• _Problem_:
Among the lines below, count those with the word "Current". Answer with the number only.

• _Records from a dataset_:
..........
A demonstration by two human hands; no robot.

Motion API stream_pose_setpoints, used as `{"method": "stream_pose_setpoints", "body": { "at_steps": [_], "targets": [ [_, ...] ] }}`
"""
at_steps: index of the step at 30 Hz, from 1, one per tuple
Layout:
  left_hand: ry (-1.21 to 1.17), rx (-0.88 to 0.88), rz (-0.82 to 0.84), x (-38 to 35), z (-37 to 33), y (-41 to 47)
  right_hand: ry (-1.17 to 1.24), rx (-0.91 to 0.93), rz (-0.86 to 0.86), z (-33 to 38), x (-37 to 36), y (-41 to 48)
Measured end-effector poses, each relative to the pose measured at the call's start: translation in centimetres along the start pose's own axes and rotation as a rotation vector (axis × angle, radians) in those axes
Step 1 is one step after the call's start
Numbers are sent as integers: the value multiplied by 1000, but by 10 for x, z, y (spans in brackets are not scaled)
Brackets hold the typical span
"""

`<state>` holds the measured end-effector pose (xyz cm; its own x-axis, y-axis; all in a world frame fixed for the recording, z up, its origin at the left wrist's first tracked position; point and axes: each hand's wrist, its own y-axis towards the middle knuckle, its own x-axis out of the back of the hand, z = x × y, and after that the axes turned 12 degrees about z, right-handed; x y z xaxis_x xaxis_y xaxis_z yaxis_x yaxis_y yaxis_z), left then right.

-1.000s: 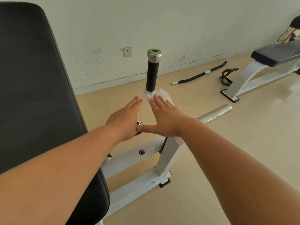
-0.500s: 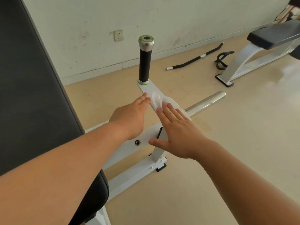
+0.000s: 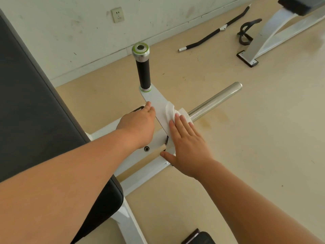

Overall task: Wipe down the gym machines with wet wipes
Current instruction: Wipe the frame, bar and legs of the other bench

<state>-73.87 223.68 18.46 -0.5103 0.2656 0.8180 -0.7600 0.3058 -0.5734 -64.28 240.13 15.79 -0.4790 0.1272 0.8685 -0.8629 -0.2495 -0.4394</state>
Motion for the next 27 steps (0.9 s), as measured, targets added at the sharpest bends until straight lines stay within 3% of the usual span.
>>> {"method": "stream_pose_setpoints", "body": {
  "at_steps": [12,20,27],
  "targets": [
    [168,109,238,33,-21,1,25,63,98,-11,11,-1],
    [68,52,309,42,-15,-8,-61,161,224,-9,7,-32],
    [-6,61,291,36,-13,-7,-33,162,163,-3,36,43]
  ]
}}
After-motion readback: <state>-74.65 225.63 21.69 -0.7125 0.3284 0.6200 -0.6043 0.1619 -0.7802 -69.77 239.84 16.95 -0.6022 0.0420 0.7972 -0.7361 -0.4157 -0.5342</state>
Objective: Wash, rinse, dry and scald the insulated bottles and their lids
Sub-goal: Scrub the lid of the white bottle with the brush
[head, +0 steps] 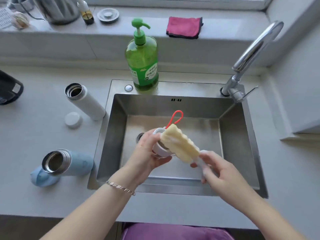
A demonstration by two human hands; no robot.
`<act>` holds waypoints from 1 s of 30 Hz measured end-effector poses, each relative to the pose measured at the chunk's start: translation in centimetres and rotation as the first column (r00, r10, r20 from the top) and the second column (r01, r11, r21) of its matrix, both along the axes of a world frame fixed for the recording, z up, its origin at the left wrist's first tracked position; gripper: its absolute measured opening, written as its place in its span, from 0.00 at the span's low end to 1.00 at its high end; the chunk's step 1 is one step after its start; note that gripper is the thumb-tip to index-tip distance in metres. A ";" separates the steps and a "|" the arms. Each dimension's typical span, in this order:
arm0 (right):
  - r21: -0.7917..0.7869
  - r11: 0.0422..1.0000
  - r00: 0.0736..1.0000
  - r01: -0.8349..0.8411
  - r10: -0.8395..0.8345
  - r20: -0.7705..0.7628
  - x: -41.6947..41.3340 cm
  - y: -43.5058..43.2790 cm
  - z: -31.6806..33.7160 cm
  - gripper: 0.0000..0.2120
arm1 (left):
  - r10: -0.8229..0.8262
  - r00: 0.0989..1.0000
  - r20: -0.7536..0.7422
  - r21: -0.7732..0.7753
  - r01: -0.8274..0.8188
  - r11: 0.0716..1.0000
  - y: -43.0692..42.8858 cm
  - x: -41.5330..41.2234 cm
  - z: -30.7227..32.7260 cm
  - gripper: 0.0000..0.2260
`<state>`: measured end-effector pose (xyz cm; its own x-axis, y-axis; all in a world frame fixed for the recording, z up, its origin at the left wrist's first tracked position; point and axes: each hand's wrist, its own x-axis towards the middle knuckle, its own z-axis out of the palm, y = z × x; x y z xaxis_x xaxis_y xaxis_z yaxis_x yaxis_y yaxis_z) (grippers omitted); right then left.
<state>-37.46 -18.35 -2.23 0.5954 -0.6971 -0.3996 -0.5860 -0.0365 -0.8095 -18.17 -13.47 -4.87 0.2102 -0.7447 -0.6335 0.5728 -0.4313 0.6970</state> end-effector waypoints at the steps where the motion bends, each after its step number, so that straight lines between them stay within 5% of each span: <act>1: -0.072 0.997 0.999 -0.022 0.020 -0.030 -0.2 -0.5 -0.3 0.15 | 0.001 1.000 0.020 0.003 -0.001 1.000 -0.2 -0.8 0.0 0.15; 6: -0.357 0.929 0.985 -0.098 0.041 -0.165 -0.6 -2.6 -1.5 0.22 | 0.025 0.990 0.139 0.025 -0.029 0.999 -1.4 -2.5 0.3 0.12; 15: -0.550 0.821 0.978 -0.152 0.044 -0.204 1.3 -2.4 -1.5 0.21 | 0.043 0.983 0.177 -0.013 -0.041 0.999 -1.9 -2.3 -0.1 0.12; 20: -0.113 0.991 0.990 -0.072 0.057 -0.130 0.8 -3.2 -0.1 0.17 | 0.119 0.981 0.150 -0.049 -0.113 0.992 -2.3 -1.6 -0.3 0.12; 24: -0.089 0.987 0.985 -0.137 0.126 -0.119 1.6 -2.7 1.0 0.14 | 0.126 0.980 0.155 -0.048 -0.120 0.992 -2.9 -1.6 -0.4 0.15; 30: -0.124 0.992 0.982 -0.024 0.000 -0.188 1.5 -3.1 0.4 0.14 | 0.139 0.973 0.183 -0.092 -0.124 0.988 -2.9 -0.7 -0.4 0.13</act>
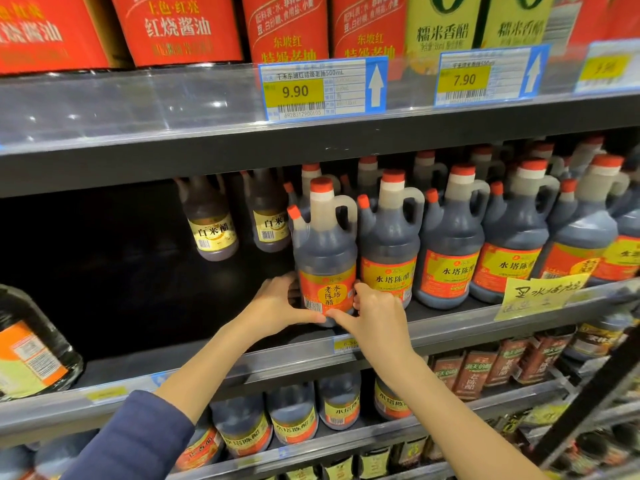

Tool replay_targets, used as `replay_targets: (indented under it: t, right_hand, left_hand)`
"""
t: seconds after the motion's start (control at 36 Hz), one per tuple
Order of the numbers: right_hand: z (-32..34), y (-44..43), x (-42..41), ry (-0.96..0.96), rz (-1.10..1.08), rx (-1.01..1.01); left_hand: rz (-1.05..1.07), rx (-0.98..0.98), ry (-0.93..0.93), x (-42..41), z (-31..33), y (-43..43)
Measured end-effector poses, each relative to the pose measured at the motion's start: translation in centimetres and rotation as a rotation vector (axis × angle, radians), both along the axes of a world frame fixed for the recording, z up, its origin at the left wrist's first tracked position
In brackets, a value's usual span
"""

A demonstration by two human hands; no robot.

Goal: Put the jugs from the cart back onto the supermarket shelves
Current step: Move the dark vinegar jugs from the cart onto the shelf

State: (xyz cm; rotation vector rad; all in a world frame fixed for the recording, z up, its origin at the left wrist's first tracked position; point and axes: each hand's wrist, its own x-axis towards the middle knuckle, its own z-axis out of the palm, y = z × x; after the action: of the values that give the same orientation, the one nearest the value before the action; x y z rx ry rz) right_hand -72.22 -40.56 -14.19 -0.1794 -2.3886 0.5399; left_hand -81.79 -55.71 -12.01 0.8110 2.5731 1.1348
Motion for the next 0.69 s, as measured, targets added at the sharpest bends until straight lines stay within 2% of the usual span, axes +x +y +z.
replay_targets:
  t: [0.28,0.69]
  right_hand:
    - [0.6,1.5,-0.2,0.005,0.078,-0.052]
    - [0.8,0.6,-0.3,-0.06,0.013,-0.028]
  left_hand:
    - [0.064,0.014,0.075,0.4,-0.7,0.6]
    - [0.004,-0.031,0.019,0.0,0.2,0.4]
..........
• _Solution_:
2